How many HH pairs appear in a 100-coin toss sequence? What is the expected number of 2-consecutive-head pairs in a sequence of 100 fair coin flips, allowing overlap (HHH equals two pairs)?
 A: Consider the independent random variables $X_1,X_2,\dots, X_N$, where $N=100$ for short, taking the values $0,1$ with equal probability. We consider here an H to be one, a T to be zero. Then we need the mean (or expectation, expected value $\Bbb E$) of the variable $X_1X_2+X_2X_3+\dots+X_{N-1}X_N$, which is:
$$
\begin{aligned}
&\Bbb E[\ X_1X_2+X_2X_3+\dots+X_{N-1}X_N\ ]\\
&\qquad =\Bbb E[X_1X_2] + \Bbb E[X_2X_3]+\dots+\Bbb E[X_{N-1}X_N ]\\
&\qquad =\Bbb E[X_1]\;\Bbb E[X_2] + \Bbb E[X_2]\; \Bbb E[X_3]+\dots+\Bbb E[X_{N-1}]\; \Bbb E[X_N ]\\
&\qquad =\underbrace{\frac 12\cdot\frac 12 + \frac 12\cdot\frac 12+\dots+\frac 12\cdot\frac 12
}_{(N-1)\text{ times}}\\
&\qquad =\frac 14(N-1)\ .
\end{aligned}
$$
A: Quick estimate. Think of the sequence as wrapping around (makes the calculation easier). Then there are $100$ pairs. Each has a $25\%$ chance of being HH. So you expect $25$ such pairs.

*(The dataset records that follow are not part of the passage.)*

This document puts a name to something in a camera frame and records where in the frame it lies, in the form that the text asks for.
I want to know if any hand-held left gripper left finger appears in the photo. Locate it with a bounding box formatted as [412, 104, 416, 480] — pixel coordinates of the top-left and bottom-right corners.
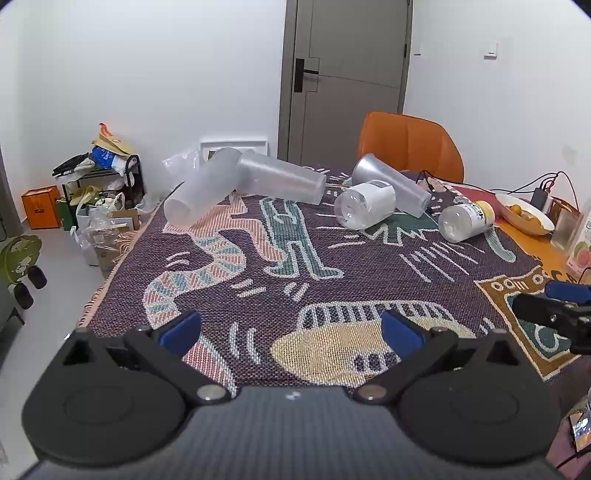
[62, 310, 232, 407]

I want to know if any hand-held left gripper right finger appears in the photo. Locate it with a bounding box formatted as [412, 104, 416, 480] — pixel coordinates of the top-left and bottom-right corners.
[353, 308, 528, 407]

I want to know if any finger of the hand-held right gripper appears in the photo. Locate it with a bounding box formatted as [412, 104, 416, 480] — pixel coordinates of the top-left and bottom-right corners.
[511, 292, 591, 356]
[545, 281, 591, 306]

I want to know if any white cup with yellow lid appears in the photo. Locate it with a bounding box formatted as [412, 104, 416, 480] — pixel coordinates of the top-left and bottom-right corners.
[438, 200, 498, 243]

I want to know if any clear cup with white label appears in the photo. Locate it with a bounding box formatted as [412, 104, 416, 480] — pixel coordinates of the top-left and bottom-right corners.
[334, 180, 397, 230]

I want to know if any tall frosted plastic cup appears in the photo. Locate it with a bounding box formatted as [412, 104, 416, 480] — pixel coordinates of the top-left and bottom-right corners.
[163, 147, 242, 232]
[235, 150, 329, 206]

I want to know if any grey translucent plastic cup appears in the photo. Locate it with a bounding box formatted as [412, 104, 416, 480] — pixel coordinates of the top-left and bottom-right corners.
[351, 153, 433, 219]

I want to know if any pink drink carton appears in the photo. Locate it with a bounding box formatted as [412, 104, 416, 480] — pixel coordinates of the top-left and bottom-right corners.
[566, 217, 591, 283]

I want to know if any clear glass container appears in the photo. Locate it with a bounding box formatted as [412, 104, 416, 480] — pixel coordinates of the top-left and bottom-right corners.
[551, 198, 581, 253]

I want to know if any white bowl with oranges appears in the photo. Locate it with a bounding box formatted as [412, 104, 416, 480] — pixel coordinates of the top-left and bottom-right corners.
[494, 192, 555, 236]

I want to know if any printed woven blanket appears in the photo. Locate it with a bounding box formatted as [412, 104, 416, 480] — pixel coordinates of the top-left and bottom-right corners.
[78, 165, 591, 403]

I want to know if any cardboard box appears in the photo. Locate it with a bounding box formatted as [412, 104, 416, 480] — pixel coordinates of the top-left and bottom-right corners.
[90, 208, 142, 278]

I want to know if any phone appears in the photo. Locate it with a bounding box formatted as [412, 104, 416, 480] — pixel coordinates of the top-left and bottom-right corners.
[567, 406, 591, 452]

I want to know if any black storage rack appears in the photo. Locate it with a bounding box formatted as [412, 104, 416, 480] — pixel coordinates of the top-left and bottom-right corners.
[52, 154, 147, 223]

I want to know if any clear plastic bag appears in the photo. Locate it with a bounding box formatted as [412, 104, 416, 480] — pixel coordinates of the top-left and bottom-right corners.
[162, 147, 205, 186]

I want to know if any green toy chair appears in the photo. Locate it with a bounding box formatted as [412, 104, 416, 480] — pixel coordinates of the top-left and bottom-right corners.
[0, 234, 48, 311]

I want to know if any orange box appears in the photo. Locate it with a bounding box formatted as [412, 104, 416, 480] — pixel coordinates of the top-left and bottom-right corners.
[21, 185, 62, 230]

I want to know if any blue bag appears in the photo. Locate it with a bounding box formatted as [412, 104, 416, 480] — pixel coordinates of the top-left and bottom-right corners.
[89, 146, 117, 169]

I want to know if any orange chair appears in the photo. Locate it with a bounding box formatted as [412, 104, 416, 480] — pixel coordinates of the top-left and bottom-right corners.
[356, 111, 465, 184]

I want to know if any brown paper bag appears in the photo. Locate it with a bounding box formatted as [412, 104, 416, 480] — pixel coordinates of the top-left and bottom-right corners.
[90, 122, 137, 158]

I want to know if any grey door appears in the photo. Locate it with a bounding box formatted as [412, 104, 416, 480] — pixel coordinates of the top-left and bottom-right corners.
[278, 0, 413, 169]

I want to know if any black power adapter with cables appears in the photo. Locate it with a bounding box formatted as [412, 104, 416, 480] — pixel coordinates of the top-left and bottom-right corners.
[488, 171, 583, 213]

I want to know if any white picture frame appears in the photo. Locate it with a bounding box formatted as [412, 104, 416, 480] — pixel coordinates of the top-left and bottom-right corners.
[199, 138, 270, 163]

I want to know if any black door handle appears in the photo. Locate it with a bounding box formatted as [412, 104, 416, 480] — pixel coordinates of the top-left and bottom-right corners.
[294, 57, 320, 93]

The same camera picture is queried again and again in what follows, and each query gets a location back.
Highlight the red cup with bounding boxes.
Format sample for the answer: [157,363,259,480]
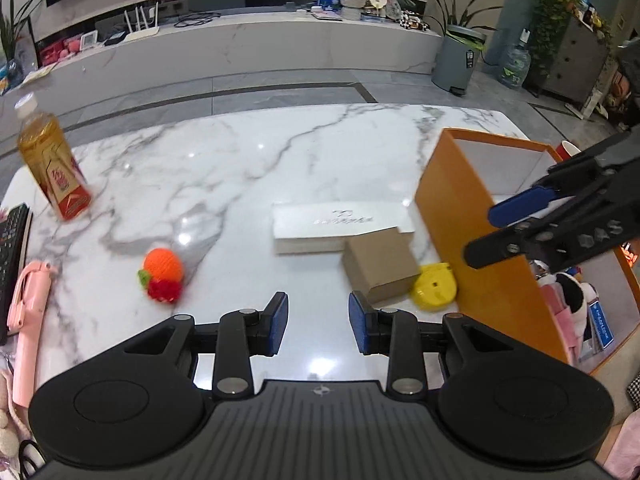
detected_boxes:
[556,139,584,163]

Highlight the pink zip case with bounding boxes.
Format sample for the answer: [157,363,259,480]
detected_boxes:
[538,282,576,356]

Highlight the long-leaf potted plant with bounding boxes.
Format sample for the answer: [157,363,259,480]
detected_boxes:
[423,0,504,51]

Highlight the black hair tie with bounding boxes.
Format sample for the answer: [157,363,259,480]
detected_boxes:
[17,439,41,479]

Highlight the cream crochet doll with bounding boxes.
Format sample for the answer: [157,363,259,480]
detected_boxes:
[0,359,31,466]

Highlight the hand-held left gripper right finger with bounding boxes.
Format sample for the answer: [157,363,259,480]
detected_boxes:
[348,290,516,396]

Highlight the grey drawer cabinet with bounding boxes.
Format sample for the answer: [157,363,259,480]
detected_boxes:
[539,7,614,106]

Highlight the yellow round toy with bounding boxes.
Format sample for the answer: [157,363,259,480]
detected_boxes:
[410,261,459,311]

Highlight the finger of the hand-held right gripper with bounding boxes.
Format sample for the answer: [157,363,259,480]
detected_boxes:
[487,129,640,229]
[462,217,552,271]

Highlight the white marble television console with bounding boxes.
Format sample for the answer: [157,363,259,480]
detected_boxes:
[0,7,444,126]

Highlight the blue rectangular tag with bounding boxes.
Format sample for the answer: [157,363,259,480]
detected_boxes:
[579,299,615,361]

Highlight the black coiled cable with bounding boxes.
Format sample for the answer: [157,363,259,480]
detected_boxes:
[173,12,221,29]

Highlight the orange drink bottle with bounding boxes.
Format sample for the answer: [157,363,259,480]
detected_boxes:
[13,92,94,222]

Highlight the pink toys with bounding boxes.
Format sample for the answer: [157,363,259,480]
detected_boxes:
[39,34,81,64]

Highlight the orange crochet fruit toy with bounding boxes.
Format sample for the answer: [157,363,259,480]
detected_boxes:
[138,247,185,304]

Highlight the grey pedal trash can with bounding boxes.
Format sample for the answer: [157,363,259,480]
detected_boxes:
[430,23,487,97]

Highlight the large water jug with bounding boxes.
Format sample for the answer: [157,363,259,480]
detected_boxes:
[498,29,533,89]

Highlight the pink selfie stick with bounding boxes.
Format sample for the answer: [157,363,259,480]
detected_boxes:
[7,259,54,407]

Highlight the brown cardboard box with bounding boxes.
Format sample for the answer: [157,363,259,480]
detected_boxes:
[341,227,423,305]

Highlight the panda plush with striped base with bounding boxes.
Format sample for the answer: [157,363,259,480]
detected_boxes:
[552,272,601,346]

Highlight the white router with antennas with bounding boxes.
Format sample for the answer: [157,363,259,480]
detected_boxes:
[123,2,160,42]

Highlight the black remote control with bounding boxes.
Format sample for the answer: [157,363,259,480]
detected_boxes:
[0,203,34,345]

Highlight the houndstooth cloth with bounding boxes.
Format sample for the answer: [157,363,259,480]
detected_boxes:
[623,370,640,411]

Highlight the orange cardboard storage box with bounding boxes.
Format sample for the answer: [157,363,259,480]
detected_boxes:
[414,128,640,377]

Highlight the long white box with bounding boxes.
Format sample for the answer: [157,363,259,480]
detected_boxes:
[272,200,416,255]

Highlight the pink cloth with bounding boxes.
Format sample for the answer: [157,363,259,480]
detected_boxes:
[604,422,640,480]

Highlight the green ivy plant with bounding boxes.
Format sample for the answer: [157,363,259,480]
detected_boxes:
[517,0,596,81]

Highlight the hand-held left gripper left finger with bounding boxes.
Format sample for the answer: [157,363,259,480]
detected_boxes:
[120,291,290,401]

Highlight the black and white checkered toy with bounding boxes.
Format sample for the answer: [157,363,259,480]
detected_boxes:
[399,9,431,34]

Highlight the tall green leaf plant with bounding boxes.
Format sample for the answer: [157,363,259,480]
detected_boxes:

Another way to look at it: each of the expected $50$ heads is equally likely to be followed by a head or a tail.
A: Let $Y_i=1$  if $X_i=X_{i+1}=H$ , $Y_i=0$ elsewhere. We have $E[Y_i]=P(Y_i=1)=\frac14$.  
Further, the number of HH pairs is  $T=\sum_{i=1}^{N-1} Y_i$ and 
$$E[T]=  \sum_{i=1}^{N-1} E[Y_i]=(N-1) \frac14$$